Parece mentira, ayer el cielo parecía haberse enojado para siempre, en él se revolvían los nubarrones negros y amenazaba con una pesadilla eterna.
Los truenos pretendían nuestra rendición por miedo y en las esquinas vociferaba el viento sacudiendo los árboles y las flores, a la vez que arrastraba los pequeños proyectiles en forma de granos de arena.
Sin embargo hoy los dioses están aplacados, como si hubieran perdido la memoria en cualquier rincón de la noche oscura y se hubieran olvidado de nosotros.

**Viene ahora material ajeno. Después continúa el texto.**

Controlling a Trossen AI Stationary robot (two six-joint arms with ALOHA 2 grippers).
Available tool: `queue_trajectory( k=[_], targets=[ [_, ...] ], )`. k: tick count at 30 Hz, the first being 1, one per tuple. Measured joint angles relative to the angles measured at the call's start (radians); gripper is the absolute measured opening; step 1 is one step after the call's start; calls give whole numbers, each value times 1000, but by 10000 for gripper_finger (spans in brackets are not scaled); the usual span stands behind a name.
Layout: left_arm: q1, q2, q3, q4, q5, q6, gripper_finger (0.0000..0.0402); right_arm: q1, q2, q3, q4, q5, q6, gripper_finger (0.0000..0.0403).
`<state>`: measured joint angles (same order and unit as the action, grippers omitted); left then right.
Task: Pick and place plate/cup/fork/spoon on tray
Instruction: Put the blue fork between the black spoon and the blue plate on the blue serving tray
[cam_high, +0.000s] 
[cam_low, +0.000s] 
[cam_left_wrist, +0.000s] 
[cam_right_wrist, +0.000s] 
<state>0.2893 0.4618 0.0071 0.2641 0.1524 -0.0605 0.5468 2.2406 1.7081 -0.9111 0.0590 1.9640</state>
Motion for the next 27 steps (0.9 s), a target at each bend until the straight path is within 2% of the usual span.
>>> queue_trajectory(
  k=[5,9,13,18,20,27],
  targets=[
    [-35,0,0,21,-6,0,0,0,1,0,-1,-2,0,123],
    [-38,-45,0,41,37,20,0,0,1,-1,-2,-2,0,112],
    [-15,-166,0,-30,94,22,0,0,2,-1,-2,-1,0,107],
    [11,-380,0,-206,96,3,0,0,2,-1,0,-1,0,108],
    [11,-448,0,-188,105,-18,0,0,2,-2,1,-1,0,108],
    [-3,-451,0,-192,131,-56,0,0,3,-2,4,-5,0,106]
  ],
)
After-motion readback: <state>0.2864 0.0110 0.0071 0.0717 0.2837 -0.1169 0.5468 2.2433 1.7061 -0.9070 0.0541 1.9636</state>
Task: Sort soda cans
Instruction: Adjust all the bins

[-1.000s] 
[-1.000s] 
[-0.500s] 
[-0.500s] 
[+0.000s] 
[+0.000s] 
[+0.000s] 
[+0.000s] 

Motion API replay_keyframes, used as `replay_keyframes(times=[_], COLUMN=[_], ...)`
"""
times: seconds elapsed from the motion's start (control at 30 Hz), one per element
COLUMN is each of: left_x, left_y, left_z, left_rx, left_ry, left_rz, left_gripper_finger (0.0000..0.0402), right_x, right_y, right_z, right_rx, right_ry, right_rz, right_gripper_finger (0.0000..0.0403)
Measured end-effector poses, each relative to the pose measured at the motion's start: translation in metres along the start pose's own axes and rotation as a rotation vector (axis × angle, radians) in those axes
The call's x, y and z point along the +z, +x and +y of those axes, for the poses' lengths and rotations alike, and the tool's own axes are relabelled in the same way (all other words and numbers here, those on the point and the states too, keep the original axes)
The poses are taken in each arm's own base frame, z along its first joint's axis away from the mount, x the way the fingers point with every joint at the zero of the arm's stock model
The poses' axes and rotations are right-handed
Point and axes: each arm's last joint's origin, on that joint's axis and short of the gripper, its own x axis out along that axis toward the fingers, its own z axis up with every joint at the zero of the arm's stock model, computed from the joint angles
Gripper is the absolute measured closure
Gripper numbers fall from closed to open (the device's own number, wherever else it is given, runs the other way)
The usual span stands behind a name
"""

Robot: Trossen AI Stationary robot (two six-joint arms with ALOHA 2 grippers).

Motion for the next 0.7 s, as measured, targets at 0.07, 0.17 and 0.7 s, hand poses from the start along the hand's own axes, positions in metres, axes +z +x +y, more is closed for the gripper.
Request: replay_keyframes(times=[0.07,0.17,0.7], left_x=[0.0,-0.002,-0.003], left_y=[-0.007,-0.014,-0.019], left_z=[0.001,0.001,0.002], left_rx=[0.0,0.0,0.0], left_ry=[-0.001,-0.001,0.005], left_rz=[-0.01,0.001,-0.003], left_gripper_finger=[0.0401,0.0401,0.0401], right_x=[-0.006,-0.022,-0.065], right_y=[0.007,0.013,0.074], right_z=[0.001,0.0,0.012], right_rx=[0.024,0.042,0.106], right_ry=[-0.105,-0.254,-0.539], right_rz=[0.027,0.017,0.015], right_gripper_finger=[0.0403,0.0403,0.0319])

Los tejados de las casas disimulan al sol del amanecer y retoman la vida como si no hubiera pasado nada. En eso debe de consistir la paz, en que el cielo azul ignore que una vez se vistió con vapores grises de plomo y piense que nunca fue otra cosa que protector de los hombres.
Ya están hechas las parvas en las eras y los sudores a punto para el fruto, por eso es necesario creer en la paz perpetua, para no naufragar en la desesperanza y que no se ahoguen las primeras sonrisas de las mañanas.
Empieza a caminar el sol de cada día, el río corre fresco y limpio y el aire de la mañana aun no abrasa. La gente se despereza en la atmósfera dulzona de las alcobas y los trinos ensordecen al pueblo.
Yo miro hacia el cielo del poniente, tratando de adivinar si por él hoy encontrarán su camino los nubarrones.